Phone Call Anxiety (AKA the bloody devil)

This is a very real, very nerve wracking, and yes, very bloody annoying form of anxiety. The idea of making a phone call can throw some of us into an extended panic while others can make a phone call no problem. There is nothing wrong with you if you find them difficult. I have tried to pinpoint why I feel anxiety during phone calls and it is because of my social anxiety. I fear I am going to talk too fast, mumble, stutter over words, and make myself seem unprofessional. I also fear a condescending voice coming from the other end of the line. This has been one of the hardest forms of anxiety I’ve learned to cope with since I have difficulties verbalizing (as I said previously, I am a writer. My forever excuse).  But some things have helped.

- If I am calling a doctor, my place of work, or other professional calls; I write down what I am going to say before hand in big letters. I place written cues (such as “say hello” when a call might be switched). Before the phone call I do the same breathing techniques as I mentioned above. I also recite what I have written a few times to familiarize myself with the call. So I can feel more calm and comfortable before hand.

- If you slip up during the call, breathe, take a moment, and refer back to your written script of sorts. It’s okay to go a bit to fast, if you’re told to slow down, simply look back at what has been written and begin again.

- Know that your verbal skills are by no means a representation of your intellect or abilities. Verbalizing comes easily to some, and not so easily to others. And that’s okay! You’re not a lesser person if a phone call scares you half to death. It simply means you dislike making those calls. Don’t worry your head!

General Anxiety Attacks/Panic Attacks

They can strike at any time, and the can be horrendous. I have, over my twenty two years of life, obtained some very obscure tricks for handling moments like these. I come from a family where anxiety/panic disorders run rampant. And with the help of my family members, friends, etc, I have learned that these strange tricks really can do the trick.

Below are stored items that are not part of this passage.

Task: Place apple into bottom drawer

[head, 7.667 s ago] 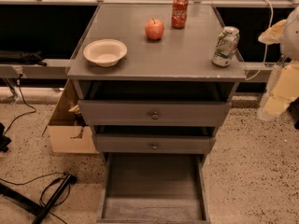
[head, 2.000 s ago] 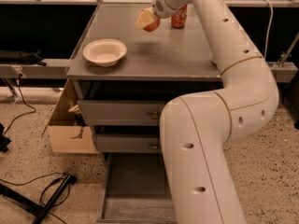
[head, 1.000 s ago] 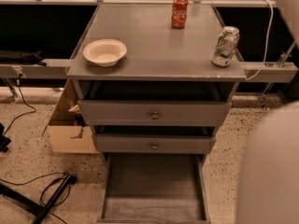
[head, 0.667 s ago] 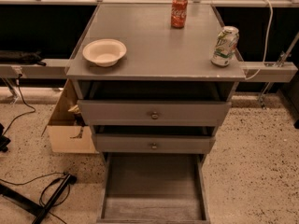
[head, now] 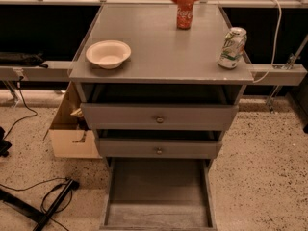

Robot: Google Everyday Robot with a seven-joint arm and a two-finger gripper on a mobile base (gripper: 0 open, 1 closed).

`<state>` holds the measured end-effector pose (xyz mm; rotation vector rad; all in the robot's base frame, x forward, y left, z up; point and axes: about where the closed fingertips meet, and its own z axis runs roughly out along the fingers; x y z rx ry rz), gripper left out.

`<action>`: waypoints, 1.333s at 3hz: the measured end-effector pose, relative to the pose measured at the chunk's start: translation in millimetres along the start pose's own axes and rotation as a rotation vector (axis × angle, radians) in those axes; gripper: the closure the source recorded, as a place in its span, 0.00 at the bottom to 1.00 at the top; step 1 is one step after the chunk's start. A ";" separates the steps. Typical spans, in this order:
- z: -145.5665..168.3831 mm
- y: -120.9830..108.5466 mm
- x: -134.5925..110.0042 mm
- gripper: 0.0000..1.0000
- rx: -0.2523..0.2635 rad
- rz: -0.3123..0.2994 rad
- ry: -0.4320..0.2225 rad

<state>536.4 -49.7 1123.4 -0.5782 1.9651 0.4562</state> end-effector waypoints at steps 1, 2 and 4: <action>14.0 1.0 70.9 1.00 -0.030 0.019 0.023; 53.7 -58.4 189.8 1.00 0.021 0.096 0.114; 169.1 -146.0 458.8 1.00 0.093 0.187 0.380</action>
Offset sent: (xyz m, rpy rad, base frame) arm 0.0075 -0.1250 -0.5863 -0.2444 0.5513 -0.1167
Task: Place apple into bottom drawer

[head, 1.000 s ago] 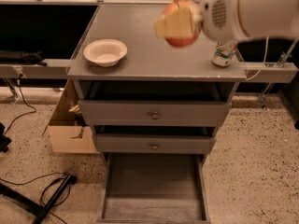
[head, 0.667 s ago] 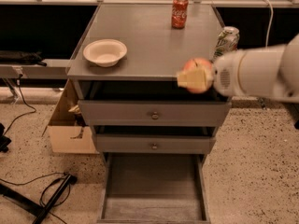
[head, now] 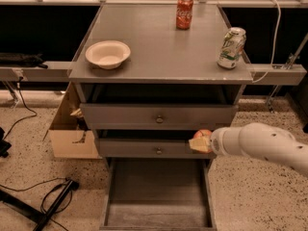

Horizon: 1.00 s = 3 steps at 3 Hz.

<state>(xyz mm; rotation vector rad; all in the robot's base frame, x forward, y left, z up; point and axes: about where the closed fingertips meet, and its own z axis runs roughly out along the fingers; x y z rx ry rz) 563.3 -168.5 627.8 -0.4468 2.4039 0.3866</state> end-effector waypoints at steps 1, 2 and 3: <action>62.1 -24.3 61.9 1.00 0.009 0.045 0.056; 116.4 -46.4 116.2 1.00 0.007 0.101 0.038; 145.9 -58.7 147.1 1.00 0.000 0.134 -0.003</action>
Offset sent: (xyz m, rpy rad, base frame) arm -0.0053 -0.0351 -0.2262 0.0602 0.0917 -0.1159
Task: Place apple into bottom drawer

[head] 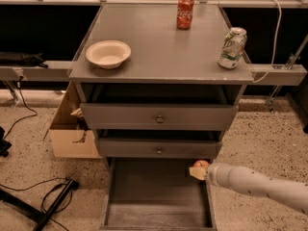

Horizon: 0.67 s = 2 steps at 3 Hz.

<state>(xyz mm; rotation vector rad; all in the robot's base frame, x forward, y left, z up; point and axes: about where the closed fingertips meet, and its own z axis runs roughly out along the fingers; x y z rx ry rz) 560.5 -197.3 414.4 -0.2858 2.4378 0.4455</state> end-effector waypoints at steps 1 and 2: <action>41.8 -5.3 23.7 1.00 -0.035 0.020 -0.062; 65.4 0.6 51.8 1.00 -0.064 0.054 -0.047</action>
Offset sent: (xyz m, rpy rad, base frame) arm 0.0064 0.0098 -0.0503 0.0616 -0.0472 -0.0080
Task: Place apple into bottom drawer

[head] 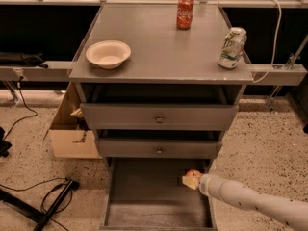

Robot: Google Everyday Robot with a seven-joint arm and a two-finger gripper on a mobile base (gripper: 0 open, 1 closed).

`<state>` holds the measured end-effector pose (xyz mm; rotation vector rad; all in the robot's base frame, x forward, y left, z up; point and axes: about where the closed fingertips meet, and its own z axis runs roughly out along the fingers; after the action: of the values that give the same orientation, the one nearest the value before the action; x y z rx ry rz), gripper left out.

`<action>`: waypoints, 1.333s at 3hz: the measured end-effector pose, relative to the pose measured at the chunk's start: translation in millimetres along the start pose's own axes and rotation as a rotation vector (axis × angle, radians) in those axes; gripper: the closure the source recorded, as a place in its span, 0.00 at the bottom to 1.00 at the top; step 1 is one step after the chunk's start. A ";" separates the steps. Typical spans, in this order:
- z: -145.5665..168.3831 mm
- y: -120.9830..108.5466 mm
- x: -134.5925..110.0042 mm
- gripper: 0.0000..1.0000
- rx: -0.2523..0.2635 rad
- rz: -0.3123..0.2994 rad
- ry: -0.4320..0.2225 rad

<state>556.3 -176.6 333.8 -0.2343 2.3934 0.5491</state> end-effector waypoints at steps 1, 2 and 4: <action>0.0 0.0 0.0 1.00 0.000 0.000 0.000; 31.7 1.3 16.2 1.00 -0.049 0.013 0.047; 150.1 17.5 125.3 1.00 -0.290 0.060 0.238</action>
Offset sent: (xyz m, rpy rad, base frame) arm 0.0215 0.0599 -0.1362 0.1345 0.2153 0.1642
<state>540.5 -97.4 154.8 -0.3737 2.5492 0.9444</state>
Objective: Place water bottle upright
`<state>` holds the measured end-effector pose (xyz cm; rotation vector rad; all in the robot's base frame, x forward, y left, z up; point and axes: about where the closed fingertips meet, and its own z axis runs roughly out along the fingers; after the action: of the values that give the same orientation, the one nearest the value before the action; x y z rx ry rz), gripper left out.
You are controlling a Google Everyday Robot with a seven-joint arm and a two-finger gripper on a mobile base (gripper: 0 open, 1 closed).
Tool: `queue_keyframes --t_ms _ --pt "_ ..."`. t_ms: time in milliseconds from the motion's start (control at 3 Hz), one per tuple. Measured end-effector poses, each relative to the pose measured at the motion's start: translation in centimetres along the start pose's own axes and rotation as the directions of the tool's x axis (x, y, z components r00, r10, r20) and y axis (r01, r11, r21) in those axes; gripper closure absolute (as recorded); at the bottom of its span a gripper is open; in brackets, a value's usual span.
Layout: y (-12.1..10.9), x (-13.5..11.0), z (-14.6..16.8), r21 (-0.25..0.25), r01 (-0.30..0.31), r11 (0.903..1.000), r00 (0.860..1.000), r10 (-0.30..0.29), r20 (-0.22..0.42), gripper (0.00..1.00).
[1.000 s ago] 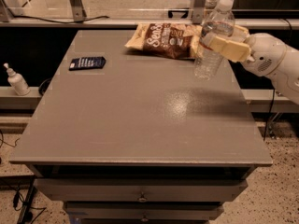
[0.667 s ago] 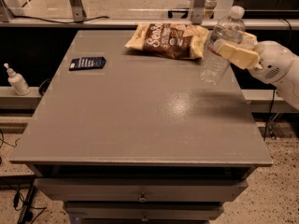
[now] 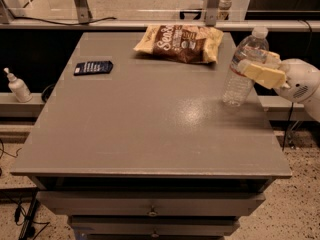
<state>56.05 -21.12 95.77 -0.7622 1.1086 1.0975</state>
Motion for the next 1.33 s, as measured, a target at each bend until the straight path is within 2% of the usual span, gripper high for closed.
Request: queue_keyframes --t_ms 667,1000,1333 --pt "0.1 2.3 -0.1 -0.023 -0.077 0.9967 0.997 0.077 -0.02 1.0" --pt "-0.1 2.7 -0.1 -0.009 -0.101 0.9948 0.995 0.101 -0.02 0.81" --pt "0.0 2.9 -0.4 0.006 -0.109 0.994 0.994 0.109 -0.021 0.57"
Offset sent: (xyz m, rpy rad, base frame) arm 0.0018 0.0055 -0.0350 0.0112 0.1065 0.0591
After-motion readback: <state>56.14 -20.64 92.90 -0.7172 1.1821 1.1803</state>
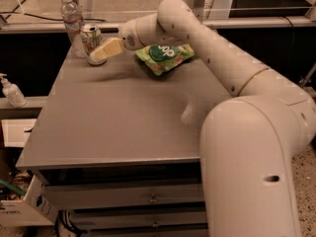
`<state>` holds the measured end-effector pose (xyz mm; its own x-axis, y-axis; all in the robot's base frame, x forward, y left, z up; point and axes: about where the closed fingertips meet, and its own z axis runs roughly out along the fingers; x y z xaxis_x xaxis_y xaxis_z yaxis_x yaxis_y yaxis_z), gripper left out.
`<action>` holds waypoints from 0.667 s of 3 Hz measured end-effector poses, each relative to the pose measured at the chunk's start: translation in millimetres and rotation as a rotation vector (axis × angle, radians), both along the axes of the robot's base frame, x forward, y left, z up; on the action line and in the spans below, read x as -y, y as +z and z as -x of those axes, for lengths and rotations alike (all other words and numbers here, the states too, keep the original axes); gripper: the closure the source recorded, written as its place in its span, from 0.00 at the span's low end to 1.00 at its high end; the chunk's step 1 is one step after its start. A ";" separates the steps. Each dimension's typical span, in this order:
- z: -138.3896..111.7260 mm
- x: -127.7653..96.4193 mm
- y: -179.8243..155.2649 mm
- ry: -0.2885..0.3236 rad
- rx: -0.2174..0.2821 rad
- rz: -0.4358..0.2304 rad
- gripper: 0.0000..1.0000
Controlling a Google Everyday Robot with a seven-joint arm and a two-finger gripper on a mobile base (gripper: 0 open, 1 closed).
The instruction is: Move 7up can near water bottle
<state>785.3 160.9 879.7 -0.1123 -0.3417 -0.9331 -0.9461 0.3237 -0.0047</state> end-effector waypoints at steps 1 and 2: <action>32.6 55.0 16.3 -0.033 0.032 -0.045 0.00; 91.4 92.3 21.1 -0.019 0.038 -0.100 0.00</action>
Offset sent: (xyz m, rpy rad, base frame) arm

- Eat an apple. Yes, right now you’re probably rolling your eyes while trying to figure out how in the world eating an apple could ease your anxiety. To be honest, the science of it remains somewhat of a mystery to me. But I have some basics figured out. This trick works really well if you have an oral fixation or stim orally. I sit in a chair with my feet planted flat on the ground, and take my time eating the able. I focus my energy on experiencing the  texture, the taste, the tartness or sweetness, the scent, etc. It is a great grounding routine.

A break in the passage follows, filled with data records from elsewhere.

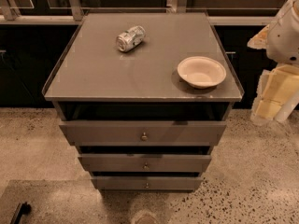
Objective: Open top drawer
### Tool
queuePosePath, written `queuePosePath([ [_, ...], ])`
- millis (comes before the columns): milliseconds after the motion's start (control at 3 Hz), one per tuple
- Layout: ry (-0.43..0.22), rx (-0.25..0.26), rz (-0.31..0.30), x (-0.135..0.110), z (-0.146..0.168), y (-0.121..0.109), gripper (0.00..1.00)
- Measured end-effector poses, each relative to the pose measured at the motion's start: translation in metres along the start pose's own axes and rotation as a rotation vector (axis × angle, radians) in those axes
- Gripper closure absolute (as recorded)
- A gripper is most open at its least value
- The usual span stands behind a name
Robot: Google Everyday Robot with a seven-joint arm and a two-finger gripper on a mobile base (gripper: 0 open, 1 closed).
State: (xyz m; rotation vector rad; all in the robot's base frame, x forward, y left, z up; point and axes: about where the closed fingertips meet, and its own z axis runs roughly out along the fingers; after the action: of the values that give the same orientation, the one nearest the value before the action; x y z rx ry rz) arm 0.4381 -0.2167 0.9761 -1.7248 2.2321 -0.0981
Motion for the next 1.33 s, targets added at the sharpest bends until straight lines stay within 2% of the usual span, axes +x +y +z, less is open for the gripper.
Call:
queuePosePath([
  [333, 0.000, 0.000, 0.000, 0.000, 0.000, 0.000, 0.00],
  [667, -0.022, 0.028, 0.007, 0.001, 0.003, 0.002, 0.00],
  [1000, -0.107, 0.027, 0.037, 0.008, 0.032, 0.023, 0.00],
  [1333, -0.245, -0.026, 0.126, 0.014, 0.095, 0.050, 0.00],
])
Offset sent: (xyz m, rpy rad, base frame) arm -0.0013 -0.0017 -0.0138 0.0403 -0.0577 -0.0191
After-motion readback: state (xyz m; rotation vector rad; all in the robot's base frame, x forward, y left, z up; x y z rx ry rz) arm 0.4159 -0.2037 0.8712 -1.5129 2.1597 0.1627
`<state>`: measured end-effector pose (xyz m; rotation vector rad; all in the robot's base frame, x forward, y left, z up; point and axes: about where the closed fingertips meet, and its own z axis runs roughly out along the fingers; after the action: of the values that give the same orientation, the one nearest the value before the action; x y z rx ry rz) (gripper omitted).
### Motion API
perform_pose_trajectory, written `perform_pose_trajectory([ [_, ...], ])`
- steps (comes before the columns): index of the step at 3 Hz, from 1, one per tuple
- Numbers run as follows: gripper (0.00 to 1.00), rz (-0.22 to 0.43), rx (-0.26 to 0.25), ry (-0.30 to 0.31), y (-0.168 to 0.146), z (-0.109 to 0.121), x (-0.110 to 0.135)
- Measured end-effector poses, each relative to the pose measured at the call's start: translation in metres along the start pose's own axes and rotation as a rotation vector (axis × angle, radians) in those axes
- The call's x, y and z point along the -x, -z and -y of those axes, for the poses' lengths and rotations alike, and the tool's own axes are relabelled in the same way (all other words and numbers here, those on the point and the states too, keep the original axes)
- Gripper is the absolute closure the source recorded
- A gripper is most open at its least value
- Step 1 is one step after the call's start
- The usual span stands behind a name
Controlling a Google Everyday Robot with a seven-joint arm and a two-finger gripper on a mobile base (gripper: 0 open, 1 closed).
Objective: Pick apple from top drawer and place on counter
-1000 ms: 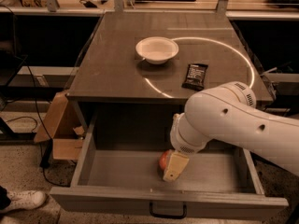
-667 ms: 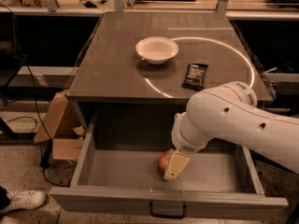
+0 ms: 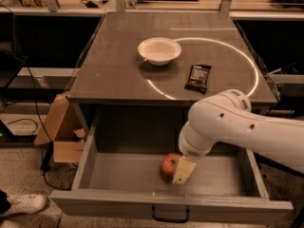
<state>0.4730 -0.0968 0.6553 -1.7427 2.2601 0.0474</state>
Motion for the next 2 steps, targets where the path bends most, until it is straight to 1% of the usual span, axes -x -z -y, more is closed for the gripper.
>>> perform_pose_trajectory([
  [1,0.0,0.0,0.0,-0.001,0.0,0.0,0.0],
  [2,0.0,0.058,0.069,-0.014,-0.015,-0.022,0.02],
])
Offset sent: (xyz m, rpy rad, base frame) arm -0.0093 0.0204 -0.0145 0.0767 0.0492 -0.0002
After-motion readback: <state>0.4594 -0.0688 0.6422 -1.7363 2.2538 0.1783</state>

- Hyperventilation is horrifying and tends to happen with anxiety/panic attacks. This tip should be used with caution as my physiology is much different than everyone elses, as is your own. I find keeping a gentle weighted object (in my case, a travel pillow sheep with beans in the feet) on my chest to be extremely soothing. It centers me and allows me to remember how to breathe properly. Remember, hyperventilation cannot kill you. But if keeping something on your chest restricts your breathing further, do not continue with this technique.

- Avoid mirrors and reflective surfaces. Looking into a mirror while in an anxiety attack can cause dissociation, further panic, and depersonalization. Remind yourself that you’re real, you’re location is real, and that this will pass.

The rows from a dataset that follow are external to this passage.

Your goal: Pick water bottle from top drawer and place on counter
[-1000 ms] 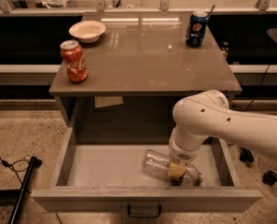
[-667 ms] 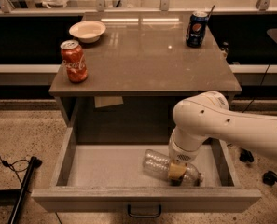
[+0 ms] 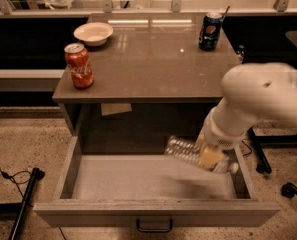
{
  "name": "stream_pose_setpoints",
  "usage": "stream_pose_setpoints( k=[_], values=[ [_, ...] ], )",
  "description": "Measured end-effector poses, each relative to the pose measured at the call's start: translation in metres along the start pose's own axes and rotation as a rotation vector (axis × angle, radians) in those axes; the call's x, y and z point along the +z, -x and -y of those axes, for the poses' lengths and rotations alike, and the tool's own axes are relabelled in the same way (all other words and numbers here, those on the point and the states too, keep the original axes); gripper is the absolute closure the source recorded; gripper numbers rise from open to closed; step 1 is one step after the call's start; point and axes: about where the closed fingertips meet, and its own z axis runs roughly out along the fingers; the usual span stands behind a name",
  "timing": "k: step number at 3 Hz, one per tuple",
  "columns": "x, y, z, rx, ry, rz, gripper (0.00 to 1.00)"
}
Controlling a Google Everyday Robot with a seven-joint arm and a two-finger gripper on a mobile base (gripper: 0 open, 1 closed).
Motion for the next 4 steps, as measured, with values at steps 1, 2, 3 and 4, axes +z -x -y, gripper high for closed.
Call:
stream_pose_setpoints(
  k=[1, 2, 3, 4],
  values=[
    [-0.072, 0.001, 0.027, -0.043, -0.074, 0.041, 1.00],
    [-0.122, 0.022, 0.070, -0.105, -0.137, -0.010, 1.00],
    [-0.155, 0.059, 0.118, -0.190, -0.198, -0.095, 1.00],
    [-0.166, 0.093, 0.153, -0.254, -0.207, -0.133, 1.00]
  ],
)
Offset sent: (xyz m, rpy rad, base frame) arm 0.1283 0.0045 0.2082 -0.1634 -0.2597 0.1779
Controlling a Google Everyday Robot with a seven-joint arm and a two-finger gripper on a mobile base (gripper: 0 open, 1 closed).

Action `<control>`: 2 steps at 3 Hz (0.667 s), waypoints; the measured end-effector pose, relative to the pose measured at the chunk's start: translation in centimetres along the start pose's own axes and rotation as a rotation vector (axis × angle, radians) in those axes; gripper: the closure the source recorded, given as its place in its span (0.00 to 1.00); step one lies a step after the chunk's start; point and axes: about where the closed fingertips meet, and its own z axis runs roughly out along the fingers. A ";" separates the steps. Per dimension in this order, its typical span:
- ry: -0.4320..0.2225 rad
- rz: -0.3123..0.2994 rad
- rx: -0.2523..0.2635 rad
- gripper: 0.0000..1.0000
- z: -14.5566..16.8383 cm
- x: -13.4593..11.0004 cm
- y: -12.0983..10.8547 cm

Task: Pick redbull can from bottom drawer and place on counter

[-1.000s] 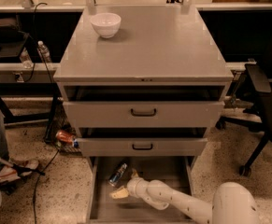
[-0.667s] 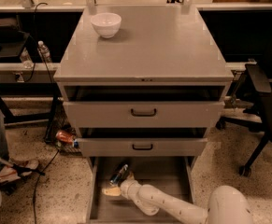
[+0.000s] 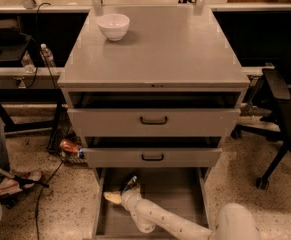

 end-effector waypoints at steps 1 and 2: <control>-0.013 0.009 0.061 0.00 0.9 -0.4 0.1; 0.003 -0.006 0.115 0.02 2.5 -0.2 0.3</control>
Offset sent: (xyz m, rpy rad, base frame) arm 0.0246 0.0245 -0.0185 -0.1230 0.0101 -0.1115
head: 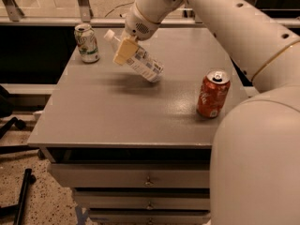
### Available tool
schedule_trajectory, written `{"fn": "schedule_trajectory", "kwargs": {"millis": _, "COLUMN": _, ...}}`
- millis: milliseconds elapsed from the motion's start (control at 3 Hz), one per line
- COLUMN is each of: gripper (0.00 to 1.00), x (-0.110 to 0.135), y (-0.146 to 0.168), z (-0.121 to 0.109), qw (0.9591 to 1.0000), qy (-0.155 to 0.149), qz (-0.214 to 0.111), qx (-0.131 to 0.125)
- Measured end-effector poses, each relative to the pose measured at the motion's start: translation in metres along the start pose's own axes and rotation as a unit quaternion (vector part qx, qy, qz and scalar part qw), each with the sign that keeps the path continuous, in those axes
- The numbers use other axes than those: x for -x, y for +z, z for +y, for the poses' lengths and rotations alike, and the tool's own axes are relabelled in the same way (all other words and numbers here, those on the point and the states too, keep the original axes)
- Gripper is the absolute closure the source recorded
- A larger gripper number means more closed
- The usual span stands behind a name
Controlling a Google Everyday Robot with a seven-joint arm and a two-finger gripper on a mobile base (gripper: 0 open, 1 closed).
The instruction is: Knock blue plastic bottle over
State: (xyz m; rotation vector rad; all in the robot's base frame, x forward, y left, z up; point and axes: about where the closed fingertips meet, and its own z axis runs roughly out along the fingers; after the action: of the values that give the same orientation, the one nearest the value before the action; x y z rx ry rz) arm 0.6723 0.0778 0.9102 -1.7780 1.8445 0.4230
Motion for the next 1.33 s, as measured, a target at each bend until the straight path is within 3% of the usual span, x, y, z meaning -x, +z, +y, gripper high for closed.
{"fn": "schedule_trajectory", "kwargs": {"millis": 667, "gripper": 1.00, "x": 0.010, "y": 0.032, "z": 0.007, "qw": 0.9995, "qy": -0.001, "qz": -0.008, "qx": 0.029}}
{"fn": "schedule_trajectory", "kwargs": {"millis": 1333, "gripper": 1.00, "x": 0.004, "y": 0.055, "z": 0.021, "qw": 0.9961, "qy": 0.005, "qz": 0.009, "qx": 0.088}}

- Stamp your feet on the ground. Be loud about it, be obnoxious, as long as it helps you, others are temporarily irrelevant.

- Make a cup of non-caffeinated tea.

- Listen to soothing, instrumental music.

 

As I said, I am no expert. But none of you are alone in this. This is a challenge, but I hope with some of my tips I can help ease some of the fears that are associated with anxiety/panic.  Share your own tips in the comments as well!